Connecticut Superior Court Judicial District of Hartford at Hartford
Oct 21, 2005
2005 Ct. Sup. 13940 (Conn. Super. Ct. 2005)

Opinion

No. CV02-0815945S

October 21, 2005


MEMORANDUM OF DECISION ON MOTION FOR SUMMARY JUDGMENT


The plaintiff was employed by defendant Saint Francis Care as a supervisor from 1993 until 2001, when she was fired. Defendant Ann Long was plaintiff's supervisor at the time of the events at issue. Plaintiff alleges that Long engineered her termination by improperly creating an entirely false set of facts which she used to convince St. Francis to fire her without resort to the employer's progressive discipline process. Further facts will be discussed where necessary in explaining the court's ruling.

Defendants have moved for summary judgment on all counts of plaintiff's "Revised Substitute Complaint," dated October 15, 2003. This complaint contains five counts.

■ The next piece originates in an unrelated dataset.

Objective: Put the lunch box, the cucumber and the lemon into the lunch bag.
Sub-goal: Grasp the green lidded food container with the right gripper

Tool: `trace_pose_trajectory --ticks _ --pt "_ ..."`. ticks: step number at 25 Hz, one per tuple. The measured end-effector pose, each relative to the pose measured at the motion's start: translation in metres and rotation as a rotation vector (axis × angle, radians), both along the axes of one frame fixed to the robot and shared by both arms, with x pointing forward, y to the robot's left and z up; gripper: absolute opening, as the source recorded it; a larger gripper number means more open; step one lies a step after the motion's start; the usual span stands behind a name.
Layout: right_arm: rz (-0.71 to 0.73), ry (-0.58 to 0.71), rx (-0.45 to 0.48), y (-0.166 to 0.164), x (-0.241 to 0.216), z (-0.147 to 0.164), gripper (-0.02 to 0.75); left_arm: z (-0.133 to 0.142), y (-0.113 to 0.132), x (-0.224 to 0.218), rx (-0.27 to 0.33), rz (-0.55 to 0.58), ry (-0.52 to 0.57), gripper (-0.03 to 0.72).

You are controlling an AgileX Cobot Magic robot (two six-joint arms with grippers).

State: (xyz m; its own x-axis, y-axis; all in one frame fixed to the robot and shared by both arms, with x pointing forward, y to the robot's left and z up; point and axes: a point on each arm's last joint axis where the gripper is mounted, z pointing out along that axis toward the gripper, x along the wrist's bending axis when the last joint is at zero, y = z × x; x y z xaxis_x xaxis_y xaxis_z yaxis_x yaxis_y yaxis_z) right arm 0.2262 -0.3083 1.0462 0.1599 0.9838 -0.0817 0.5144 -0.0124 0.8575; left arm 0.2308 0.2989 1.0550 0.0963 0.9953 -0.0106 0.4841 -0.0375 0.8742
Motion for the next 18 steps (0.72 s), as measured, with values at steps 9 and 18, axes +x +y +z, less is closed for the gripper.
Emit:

Count One alleges that defendant Long tortiously interfered with plaintiff's employment with St. Francis and thereby caused plaintiff to lose her job. Count Two alleges a breach of plaintiff's "express and implied contract of employment" by St. Francis, because it discharged her without cause and in violation of its written, progressive discipline policy. Count Three is a claim against Long for intentional infliction of emotional distress. Count Four alleges that St. Francis negligently misrepresented to the plaintiff certain information about the nature of her employment relationship with the Hospital and the circumstances under which her employment could be terminated. Count Five is a claim against Long for negligent infliction of emotional distress.

For the reasons discussed below, the court denies the motion as to Counts One and grants summary judgment in favor of the defendants on Counts Two Through Five. CT Page 13940-dv

I. First Count — Tortious Interference with the Employment Relationship

Connecticut law recognizes a cause of action for tortuous interference with contract rights in the employment context. In Daley v. Aetna Life Casualty Co., 249 Conn. 766, 805 (1999), the Court held that "[f]or a plaintiff successfully to prosecute such an action it must prove that the defendant's conduct was in fact tortuous. This element may be satisfied by proof that the defendant was guilty of fraud, misrepresentation, intimidation or molestation . . . or that the defendant acted maliciously."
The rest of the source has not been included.